> [Problem description] Could you give the records below again exactly as they stand?

> [Dataset records]
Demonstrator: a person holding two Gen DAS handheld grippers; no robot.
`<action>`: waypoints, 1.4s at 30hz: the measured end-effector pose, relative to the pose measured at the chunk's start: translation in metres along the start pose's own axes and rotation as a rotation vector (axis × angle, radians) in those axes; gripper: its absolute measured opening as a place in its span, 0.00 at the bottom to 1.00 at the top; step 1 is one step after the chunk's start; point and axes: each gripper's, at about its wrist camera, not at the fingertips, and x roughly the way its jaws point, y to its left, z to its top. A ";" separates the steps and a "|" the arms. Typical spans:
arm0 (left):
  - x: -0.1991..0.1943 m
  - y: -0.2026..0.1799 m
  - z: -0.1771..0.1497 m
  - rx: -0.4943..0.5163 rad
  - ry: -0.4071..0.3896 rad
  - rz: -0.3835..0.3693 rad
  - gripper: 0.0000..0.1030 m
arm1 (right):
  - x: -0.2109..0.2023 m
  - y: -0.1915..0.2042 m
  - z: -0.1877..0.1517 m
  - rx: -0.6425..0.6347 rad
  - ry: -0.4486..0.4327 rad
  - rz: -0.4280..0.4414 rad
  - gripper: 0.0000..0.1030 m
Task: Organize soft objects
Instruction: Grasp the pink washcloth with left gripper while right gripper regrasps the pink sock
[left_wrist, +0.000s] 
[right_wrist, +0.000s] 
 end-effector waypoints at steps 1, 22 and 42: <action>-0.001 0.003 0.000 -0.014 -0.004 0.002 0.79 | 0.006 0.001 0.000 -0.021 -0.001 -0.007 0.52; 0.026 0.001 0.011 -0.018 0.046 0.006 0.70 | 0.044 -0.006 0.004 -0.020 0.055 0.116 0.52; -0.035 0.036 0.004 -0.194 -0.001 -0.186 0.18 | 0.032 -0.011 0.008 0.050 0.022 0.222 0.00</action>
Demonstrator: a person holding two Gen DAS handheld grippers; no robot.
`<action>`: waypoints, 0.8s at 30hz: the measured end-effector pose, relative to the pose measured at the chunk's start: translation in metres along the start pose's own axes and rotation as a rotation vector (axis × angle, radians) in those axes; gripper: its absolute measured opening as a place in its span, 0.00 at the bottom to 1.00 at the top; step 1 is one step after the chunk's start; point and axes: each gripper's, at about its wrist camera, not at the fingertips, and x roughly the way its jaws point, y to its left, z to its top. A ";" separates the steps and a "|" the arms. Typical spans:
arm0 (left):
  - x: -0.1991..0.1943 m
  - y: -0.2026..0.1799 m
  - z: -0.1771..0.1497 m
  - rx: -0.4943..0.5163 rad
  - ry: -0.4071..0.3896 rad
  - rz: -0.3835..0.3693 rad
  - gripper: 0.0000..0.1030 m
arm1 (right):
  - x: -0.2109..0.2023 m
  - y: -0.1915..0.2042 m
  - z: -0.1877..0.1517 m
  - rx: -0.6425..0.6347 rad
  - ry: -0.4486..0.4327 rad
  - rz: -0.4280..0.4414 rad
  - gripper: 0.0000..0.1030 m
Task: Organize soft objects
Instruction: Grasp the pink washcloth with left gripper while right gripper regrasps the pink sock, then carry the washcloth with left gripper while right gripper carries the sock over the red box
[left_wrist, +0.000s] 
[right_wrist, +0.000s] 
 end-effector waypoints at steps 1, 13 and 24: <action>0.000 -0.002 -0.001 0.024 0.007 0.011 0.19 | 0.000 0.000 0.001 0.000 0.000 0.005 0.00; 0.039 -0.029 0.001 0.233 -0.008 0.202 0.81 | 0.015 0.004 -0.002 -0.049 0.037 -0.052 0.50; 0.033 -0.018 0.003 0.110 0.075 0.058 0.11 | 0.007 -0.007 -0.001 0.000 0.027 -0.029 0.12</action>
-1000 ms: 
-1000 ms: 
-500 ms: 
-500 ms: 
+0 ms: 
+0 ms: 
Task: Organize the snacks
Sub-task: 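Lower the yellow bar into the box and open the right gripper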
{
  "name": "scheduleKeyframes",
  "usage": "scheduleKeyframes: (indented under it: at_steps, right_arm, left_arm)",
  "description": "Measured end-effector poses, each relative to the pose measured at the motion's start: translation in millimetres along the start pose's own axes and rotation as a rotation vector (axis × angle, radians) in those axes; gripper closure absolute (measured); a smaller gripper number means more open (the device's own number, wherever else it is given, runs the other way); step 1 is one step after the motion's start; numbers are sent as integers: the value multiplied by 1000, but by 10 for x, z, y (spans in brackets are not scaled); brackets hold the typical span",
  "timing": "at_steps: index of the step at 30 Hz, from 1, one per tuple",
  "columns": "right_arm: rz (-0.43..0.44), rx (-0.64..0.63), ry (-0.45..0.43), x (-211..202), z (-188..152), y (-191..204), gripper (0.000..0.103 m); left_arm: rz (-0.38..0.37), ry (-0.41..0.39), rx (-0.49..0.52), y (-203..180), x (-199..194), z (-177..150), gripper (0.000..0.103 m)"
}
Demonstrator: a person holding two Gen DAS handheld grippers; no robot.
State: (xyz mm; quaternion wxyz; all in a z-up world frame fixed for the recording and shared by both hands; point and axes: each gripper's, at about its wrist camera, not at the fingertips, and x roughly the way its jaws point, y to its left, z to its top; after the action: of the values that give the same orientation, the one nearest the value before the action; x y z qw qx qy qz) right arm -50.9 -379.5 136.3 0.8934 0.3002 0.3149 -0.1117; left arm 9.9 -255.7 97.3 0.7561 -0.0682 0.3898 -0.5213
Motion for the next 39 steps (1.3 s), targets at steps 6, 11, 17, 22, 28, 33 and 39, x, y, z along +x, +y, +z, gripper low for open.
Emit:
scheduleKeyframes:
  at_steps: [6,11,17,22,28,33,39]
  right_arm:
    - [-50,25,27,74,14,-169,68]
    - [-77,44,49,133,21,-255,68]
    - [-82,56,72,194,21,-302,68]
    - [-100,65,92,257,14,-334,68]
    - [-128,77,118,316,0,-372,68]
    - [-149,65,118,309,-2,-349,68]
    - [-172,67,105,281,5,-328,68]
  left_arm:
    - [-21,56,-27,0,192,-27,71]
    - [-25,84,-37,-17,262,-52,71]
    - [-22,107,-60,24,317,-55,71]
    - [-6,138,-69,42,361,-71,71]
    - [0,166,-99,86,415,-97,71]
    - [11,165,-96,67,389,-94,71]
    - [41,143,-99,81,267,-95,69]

> [Output of the exercise]
Demonstrator: a person holding two Gen DAS handheld grippers; no robot.
`<action>`: waypoints, 1.4s at 30hz: the measured end-effector pose, relative to the pose measured at the chunk's start: translation in metres along the start pose's own axes and rotation as a rotation vector (axis × angle, radians) in those axes; gripper: its absolute measured opening as a place in its span, 0.00 at the bottom to 1.00 at the top; step 1 is one step after the chunk's start; point and axes: each gripper's, at about its wrist camera, not at the fingertips, and x roughly the way its jaws point, y to its left, z to its top. A ";" separates the steps and a "|" the arms. Typical spans:
arm0 (left):
  - x: -0.1991..0.1943 m
  - y: -0.2026..0.1799 m
  - z: -0.1771..0.1497 m
  - rx: -0.4943..0.5163 rad
  - ry: -0.4071..0.3896 rad
  - rz: -0.3835..0.3693 rad
  - gripper: 0.0000..0.1030 m
arm1 (right):
  - x: -0.2109..0.2023 m
  - y: -0.1915..0.2042 m
  - z: -0.1877..0.1517 m
  - rx: -0.6425..0.6347 rad
  - ry: -0.4486..0.4327 rad
  - rz: -0.4280..0.4414 rad
  - gripper: 0.0000..0.1030 m
Task: Organize soft objects
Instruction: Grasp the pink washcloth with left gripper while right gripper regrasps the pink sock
[left_wrist, +0.000s] 
[right_wrist, +0.000s] 
 end-effector waypoints at steps 1, 22 and 42: <action>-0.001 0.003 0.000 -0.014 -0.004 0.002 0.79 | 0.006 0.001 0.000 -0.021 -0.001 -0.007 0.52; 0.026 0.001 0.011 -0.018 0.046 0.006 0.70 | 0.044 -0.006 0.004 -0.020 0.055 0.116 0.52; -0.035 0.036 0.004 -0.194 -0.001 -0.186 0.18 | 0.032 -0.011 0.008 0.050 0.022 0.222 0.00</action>
Demonstrator: a person holding two Gen DAS handheld grippers; no robot.
`<action>`: waypoints, 0.8s at 30hz: the measured end-effector pose, relative to the pose measured at the chunk's start: translation in metres along the start pose's own axes and rotation as a rotation vector (axis × angle, radians) in those axes; gripper: its absolute measured opening as a place in its span, 0.00 at the bottom to 1.00 at the top; step 1 is one step after the chunk's start; point and axes: each gripper's, at about its wrist camera, not at the fingertips, and x roughly the way its jaws point, y to its left, z to its top. A ";" separates the steps and a "|" the arms. Typical spans:
arm0 (left):
  - x: -0.1991..0.1943 m
  - y: -0.2026..0.1799 m
  - z: -0.1771..0.1497 m
  - rx: -0.4943..0.5163 rad
  - ry: -0.4071..0.3896 rad
  - rz: -0.3835..0.3693 rad
  - gripper: 0.0000..0.1030 m
arm1 (right):
  - x: -0.2109..0.2023 m
  - y: -0.1915..0.2042 m
  - z: -0.1877..0.1517 m
  - rx: -0.6425..0.6347 rad
  - ry: -0.4486..0.4327 rad
  - rz: -0.4280..0.4414 rad
  - gripper: 0.0000..0.1030 m
Task: Organize soft objects
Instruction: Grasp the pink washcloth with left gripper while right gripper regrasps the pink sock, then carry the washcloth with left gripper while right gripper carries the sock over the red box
[left_wrist, +0.000s] 
[right_wrist, +0.000s] 
 end-effector waypoints at steps 1, 13 and 24: <action>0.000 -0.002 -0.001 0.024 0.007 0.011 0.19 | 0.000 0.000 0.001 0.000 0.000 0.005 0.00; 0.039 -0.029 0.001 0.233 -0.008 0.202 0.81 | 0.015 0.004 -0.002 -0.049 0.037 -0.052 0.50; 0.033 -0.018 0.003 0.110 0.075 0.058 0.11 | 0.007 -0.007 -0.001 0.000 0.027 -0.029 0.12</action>
-1000 ms: 
-1000 ms: 
-500 ms: 
-500 ms: 
+0 ms: 
+0 ms: 
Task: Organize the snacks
Sub-task: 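Lower the yellow bar into the box and open the right gripper
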{
  "name": "scheduleKeyframes",
  "usage": "scheduleKeyframes: (indented under it: at_steps, right_arm, left_arm)",
  "description": "Measured end-effector poses, each relative to the pose measured at the motion's start: translation in millimetres along the start pose's own axes and rotation as a rotation vector (axis × angle, radians) in those axes; gripper closure absolute (measured); a smaller gripper number means more open (the device's own number, wherever else it is given, runs the other way); step 1 is one step after the motion's start; numbers are sent as integers: the value multiplied by 1000, but by 10 for x, z, y (spans in brackets are not scaled); brackets hold the typical span",
  "timing": "at_steps: index of the step at 30 Hz, from 1, one per tuple",
  "columns": "right_arm: rz (-0.43..0.44), rx (-0.64..0.63), ry (-0.45..0.43), x (-211..202), z (-188..152), y (-191..204), gripper (0.000..0.103 m); left_arm: rz (-0.38..0.37), ry (-0.41..0.39), rx (-0.49..0.52), y (-203..180), x (-199..194), z (-177..150), gripper (0.000..0.103 m)"
}
Demonstrator: a person holding two Gen DAS handheld grippers; no robot.
State: (xyz mm; quaternion wxyz; all in a z-up world frame fixed for the recording and shared by both hands; point and axes: each gripper's, at about its wrist camera, not at the fingertips, and x roughly the way its jaws point, y to its left, z to its top; after the action: of the values that give the same orientation, the one nearest the value before the action; x y z qw qx qy qz) right arm -50.9 -379.5 136.3 0.8934 0.3002 0.3149 -0.1117; left arm 9.9 -255.7 97.3 0.7561 -0.0682 0.3898 -0.5213
Motion for the next 39 steps (1.3 s), targets at steps 6, 11, 17, 22, 28, 33 and 39, x, y, z along +x, +y, +z, gripper low for open.
Emit:
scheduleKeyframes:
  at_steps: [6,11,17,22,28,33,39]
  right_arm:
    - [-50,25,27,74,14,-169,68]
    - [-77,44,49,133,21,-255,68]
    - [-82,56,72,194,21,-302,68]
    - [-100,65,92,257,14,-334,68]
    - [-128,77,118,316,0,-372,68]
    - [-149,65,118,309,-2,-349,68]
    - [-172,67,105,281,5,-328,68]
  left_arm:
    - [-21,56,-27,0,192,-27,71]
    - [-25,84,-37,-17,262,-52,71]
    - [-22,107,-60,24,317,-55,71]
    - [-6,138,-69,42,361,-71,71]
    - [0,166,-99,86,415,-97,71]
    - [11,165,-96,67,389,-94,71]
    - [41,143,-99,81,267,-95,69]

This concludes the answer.